IMG_0041Saturday 11th April is a day that will go down in history. A day when gender equality took a small, but hugely significant step forward. A day when, as one banner put it, ‘women (were) first, at last’. A day that I didn’t think I would see for possibly decades to come. When 18 girls (not forgetting another 18 the day before) finally overcame history, prejudice and misogyny and got to do a rowing race.

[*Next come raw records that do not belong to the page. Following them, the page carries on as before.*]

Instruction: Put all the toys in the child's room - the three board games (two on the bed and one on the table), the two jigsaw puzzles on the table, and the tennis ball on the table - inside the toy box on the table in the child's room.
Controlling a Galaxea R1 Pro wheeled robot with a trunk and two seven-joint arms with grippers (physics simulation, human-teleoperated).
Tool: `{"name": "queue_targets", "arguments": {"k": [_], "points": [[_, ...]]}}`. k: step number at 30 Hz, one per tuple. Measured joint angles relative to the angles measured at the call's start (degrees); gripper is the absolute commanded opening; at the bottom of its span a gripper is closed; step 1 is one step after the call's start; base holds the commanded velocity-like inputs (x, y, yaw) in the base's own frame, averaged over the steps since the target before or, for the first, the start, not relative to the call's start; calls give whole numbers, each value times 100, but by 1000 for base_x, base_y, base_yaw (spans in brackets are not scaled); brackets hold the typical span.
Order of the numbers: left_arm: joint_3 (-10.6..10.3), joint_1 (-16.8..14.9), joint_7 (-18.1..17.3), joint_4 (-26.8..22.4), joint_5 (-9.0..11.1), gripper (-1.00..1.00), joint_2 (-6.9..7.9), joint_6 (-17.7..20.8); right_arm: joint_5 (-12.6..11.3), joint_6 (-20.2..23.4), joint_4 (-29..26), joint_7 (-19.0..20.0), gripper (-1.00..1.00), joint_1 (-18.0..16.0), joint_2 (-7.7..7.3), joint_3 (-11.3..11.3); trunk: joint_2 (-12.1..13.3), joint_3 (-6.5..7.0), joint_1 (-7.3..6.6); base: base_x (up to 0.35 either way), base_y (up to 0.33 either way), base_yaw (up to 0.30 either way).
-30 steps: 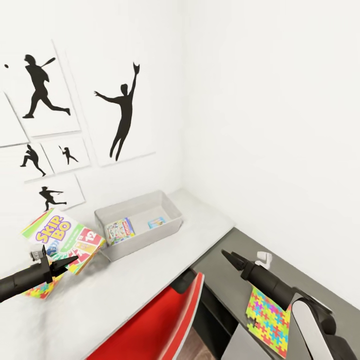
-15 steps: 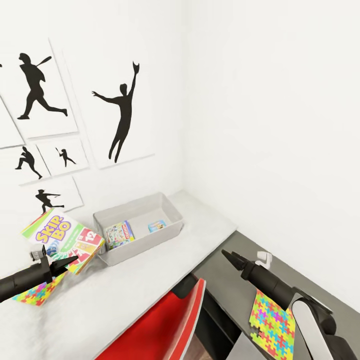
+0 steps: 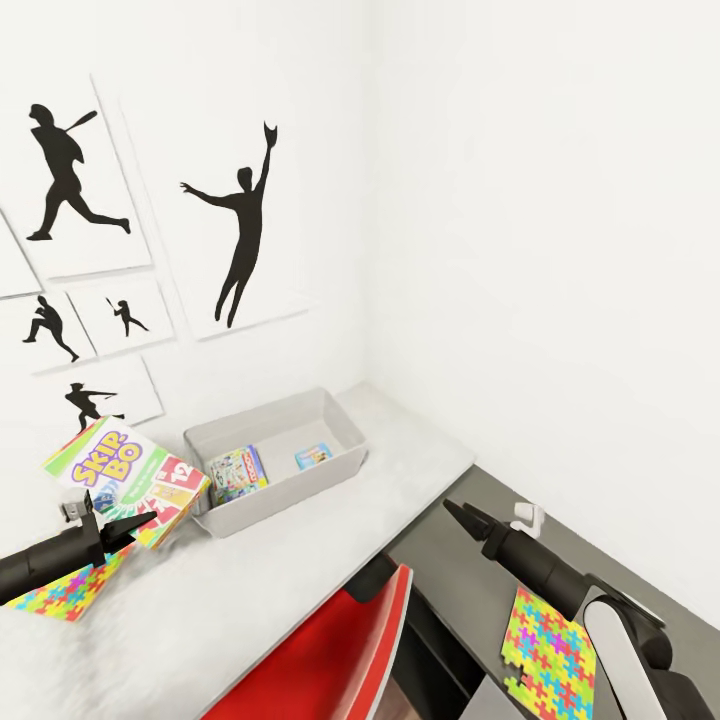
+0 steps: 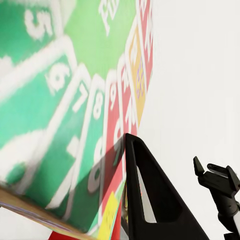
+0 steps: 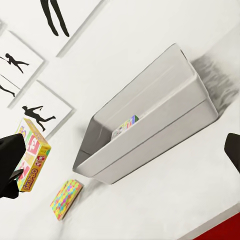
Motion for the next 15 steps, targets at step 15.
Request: {"name": "queue_targets", "arguments": {"k": [15], "points": [[4,1,0,0,0,-100,-6,0,-5,1,0,18,100,0,-1,-8,0,0,0,1,0,0]]}}
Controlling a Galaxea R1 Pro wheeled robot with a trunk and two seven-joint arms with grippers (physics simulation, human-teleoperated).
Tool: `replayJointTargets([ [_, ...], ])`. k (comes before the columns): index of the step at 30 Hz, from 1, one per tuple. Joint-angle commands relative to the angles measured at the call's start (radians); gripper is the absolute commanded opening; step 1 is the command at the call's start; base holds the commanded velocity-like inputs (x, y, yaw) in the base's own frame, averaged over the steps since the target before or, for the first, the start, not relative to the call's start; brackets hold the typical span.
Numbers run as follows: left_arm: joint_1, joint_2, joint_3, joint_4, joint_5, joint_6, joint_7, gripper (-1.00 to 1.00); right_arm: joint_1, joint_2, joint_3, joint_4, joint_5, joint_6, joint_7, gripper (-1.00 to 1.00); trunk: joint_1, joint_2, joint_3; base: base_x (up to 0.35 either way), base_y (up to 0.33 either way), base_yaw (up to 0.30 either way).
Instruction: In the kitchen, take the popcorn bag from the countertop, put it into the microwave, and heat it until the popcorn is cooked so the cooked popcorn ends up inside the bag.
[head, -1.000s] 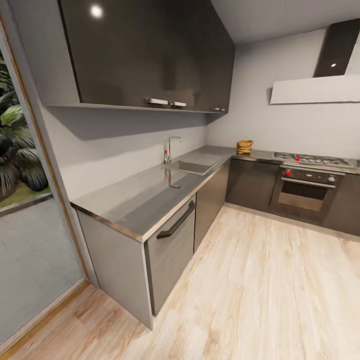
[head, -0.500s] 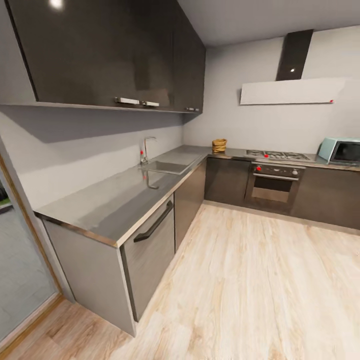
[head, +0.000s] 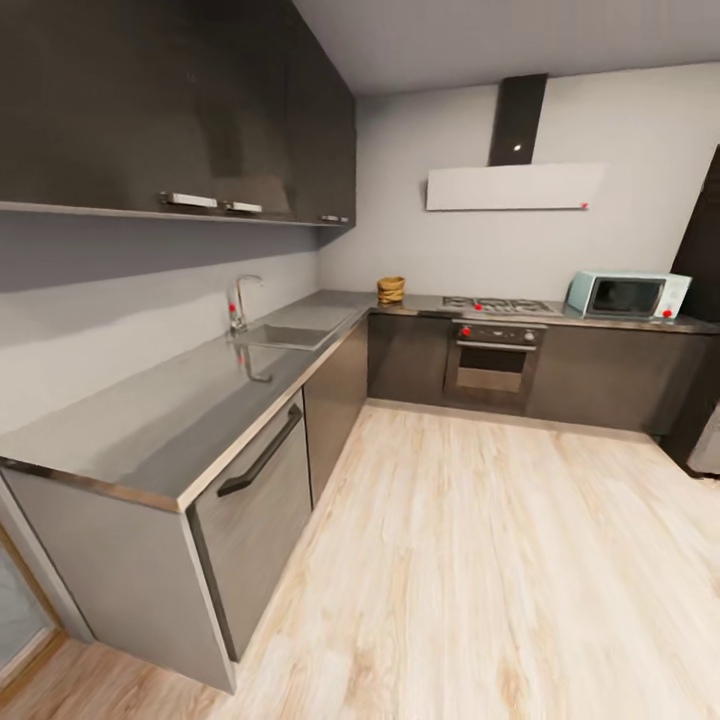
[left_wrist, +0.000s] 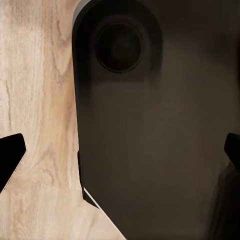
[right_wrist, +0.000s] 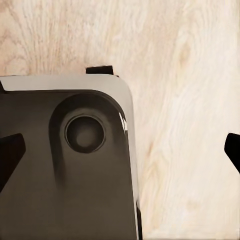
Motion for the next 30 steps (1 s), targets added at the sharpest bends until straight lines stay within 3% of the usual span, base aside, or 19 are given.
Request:
replayJointTargets([
  [1,0.001,0.000,0.000,-0.002,0.000,0.001,0.000,1.00,-0.001,0.000,-0.008,0.001,0.000,-0.004,0.000,1.00,0.000,0.000,-0.001,0.000,0.000,-0.298],
  [30,0.001,0.000,0.000,-0.002,0.000,0.001,0.000,1.00,-0.001,0.000,-0.008,0.002,0.000,-0.005,0.000,1.00,0.000,0.000,-0.001,0.000,0.000,-0.298],
])
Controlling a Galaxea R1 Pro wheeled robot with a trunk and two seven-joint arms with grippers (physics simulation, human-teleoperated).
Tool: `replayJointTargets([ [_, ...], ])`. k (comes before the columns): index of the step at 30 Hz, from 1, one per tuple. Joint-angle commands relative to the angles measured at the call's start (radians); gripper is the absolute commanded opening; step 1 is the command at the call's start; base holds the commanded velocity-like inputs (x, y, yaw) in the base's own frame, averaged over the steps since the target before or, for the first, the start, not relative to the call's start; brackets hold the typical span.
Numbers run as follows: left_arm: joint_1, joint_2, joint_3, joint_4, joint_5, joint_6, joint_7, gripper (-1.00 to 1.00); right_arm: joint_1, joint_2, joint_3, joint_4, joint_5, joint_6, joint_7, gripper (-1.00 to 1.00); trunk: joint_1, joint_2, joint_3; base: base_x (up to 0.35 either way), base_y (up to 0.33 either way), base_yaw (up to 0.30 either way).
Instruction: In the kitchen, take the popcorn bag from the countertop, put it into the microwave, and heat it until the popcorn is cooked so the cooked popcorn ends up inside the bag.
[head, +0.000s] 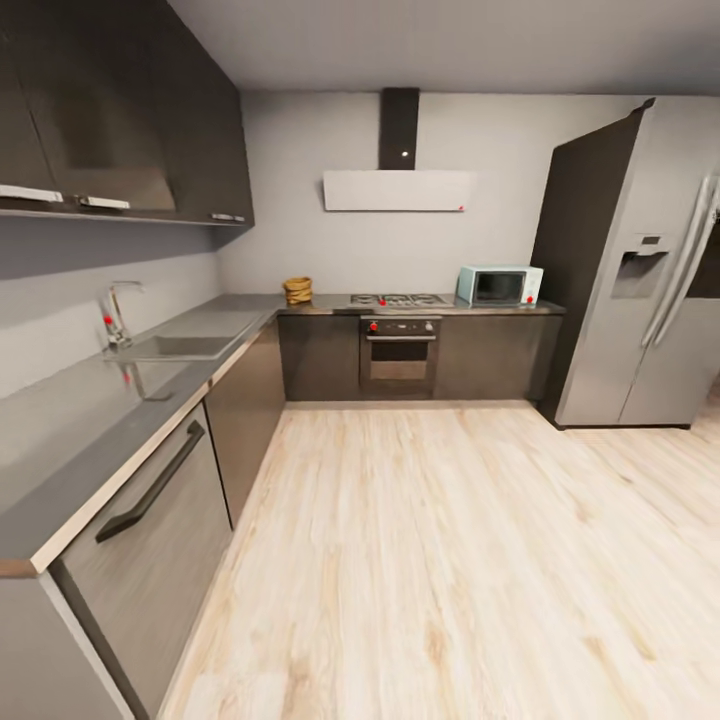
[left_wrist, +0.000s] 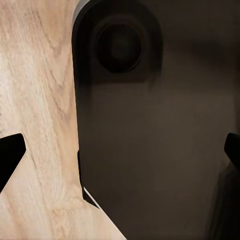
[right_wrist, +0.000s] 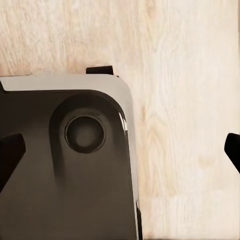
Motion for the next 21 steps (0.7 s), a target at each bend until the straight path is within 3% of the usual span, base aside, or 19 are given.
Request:
replayJointTargets([
  [1,0.000,0.000,0.000,-0.002,0.000,0.001,0.000,1.00,-0.001,0.000,-0.008,0.001,0.000,-0.004,0.000,1.00,0.000,0.000,-0.001,0.000,0.000,-0.298],
  [21,0.000,0.001,0.000,-0.001,0.000,0.001,0.000,1.00,-0.001,0.000,-0.008,0.001,0.000,-0.004,0.000,1.00,0.000,0.000,-0.001,0.024,0.000,-0.298],
])
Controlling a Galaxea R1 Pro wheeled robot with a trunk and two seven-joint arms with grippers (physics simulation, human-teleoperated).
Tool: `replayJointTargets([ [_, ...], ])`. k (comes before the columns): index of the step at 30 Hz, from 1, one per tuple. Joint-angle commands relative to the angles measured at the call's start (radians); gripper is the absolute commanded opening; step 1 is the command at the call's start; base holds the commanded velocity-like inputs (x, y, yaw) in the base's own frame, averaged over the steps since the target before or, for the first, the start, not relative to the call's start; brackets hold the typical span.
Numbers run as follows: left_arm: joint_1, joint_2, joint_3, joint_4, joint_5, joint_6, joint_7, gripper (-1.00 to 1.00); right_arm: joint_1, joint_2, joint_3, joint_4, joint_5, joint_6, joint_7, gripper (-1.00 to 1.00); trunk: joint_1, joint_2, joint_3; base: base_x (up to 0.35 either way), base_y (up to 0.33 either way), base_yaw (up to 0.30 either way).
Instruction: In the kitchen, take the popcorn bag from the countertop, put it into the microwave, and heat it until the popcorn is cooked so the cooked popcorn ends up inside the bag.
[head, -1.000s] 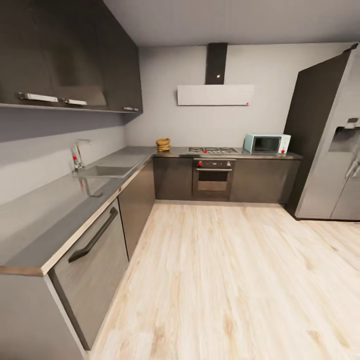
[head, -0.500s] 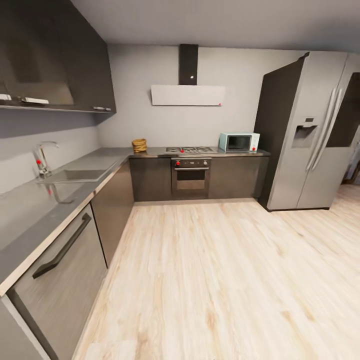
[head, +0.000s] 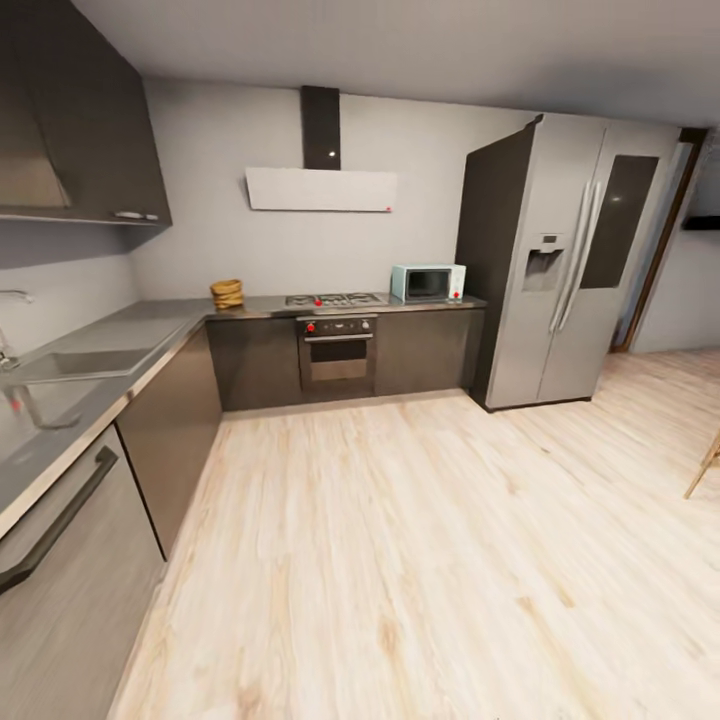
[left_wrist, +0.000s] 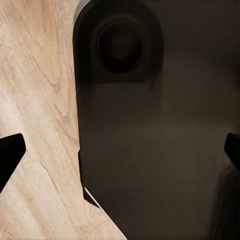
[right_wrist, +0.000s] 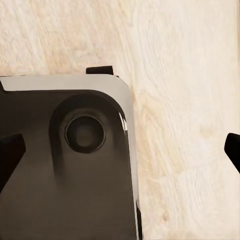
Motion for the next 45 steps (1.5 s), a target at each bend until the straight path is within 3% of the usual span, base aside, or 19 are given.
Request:
replayJointTargets([
  [1,0.001,0.000,0.000,-0.002,0.000,0.001,0.000,1.00,-0.001,0.000,-0.008,0.001,0.000,-0.004,0.000,1.00,0.000,0.000,-0.001,0.072,0.000,-0.298],
  [12,0.001,0.001,0.000,-0.002,0.000,-0.001,0.000,1.00,-0.001,0.000,-0.008,0.001,0.000,-0.004,0.000,1.00,0.000,0.000,-0.001,0.135,0.000,-0.298],
  [30,0.001,0.005,0.000,-0.002,0.000,-0.001,0.000,1.00,-0.001,0.000,-0.008,0.001,0.000,-0.003,0.000,1.00,0.000,0.000,-0.001,0.330,0.000,-0.292],
  [45,0.001,0.006,0.000,-0.002,0.000,0.001,0.000,1.00,-0.001,0.000,-0.008,0.001,0.000,-0.003,0.000,1.00,0.000,0.000,-0.001,0.339,0.000,-0.035],
])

So what, some people will say. A private match between 2  universities. So what, others will say, it’s not like the girls didn’t row before. Both of which statements are true. In fact the girls have been rowing a boat race for 80 out of the last 88 years. Not that you’d know that if you didn’t take more than a passing interest in rowing. But this is not just 2 universities rowing, it is one of the most watched sporting events in the British calendar. It may be an anachronistic event, but it is one of those peculiarly British institutions where even those with no affiliation to either side will pick a colour and cheer for it. Where 4 or more million people will sit down on a Saturday afternoon and watch on the TV, and another possibly tens of thousands will line the River Thames to watch and cheer and drink champagne. And that, precisely, is the point. The audience and the potential to influence young girls and show them what is possible.

Young girls like one of my friends who rowed for the other side (no-one is perfect). When she was a young girl she and her family watched the boat race and she told her family that one day she would be rowing in the boat race. Don’t be silly, they replied, you’re a girl and only boys do the boat race. Luckily she’s a stubborn old fool and went on to row for Oxford for 2 years. But, perhaps this year, when a young girl announces her intention to take part in the boat race, kindly parents will look up the nearest rowing club rather than telling her she was born the wrong gender. And that is a massive step forward not only for equality, but for improving the health, confidence and body-image of girls who, as I’ve written before, tend to have worse outcomes than young boys in all these areas. They now have role models and something to aspire to.

So, nearly 100 years after women got the vote, 88 years after the first women’s boat race and 45 years after the equal pay act, the girls were finally allowed to take part. As for the green-eyed monster, I wish I could have been a part of that crew, the first to row on the same day, in the same place as the men, the first to be recognised for the athletes they are (and it’s worth noting that they most decorated Olympian to ever row in the boat race, male or female, was the Oxford women’s stroke – a double Olympic gold medallist, plus a silver for good measure) and that they train as hard as the men. Although perhaps I shouldn’t be too jealous as I, along with every other girl that has rowed with either of the women’s boat clubs, have played a part in getting to this stage, persisting in the face of adversity, and for generations before me often downright hostility, by showing that women can train and compete, and by keeping the clubs going for the next generation in the hope that things would change.

And, many years too late, they have. Hurray for that.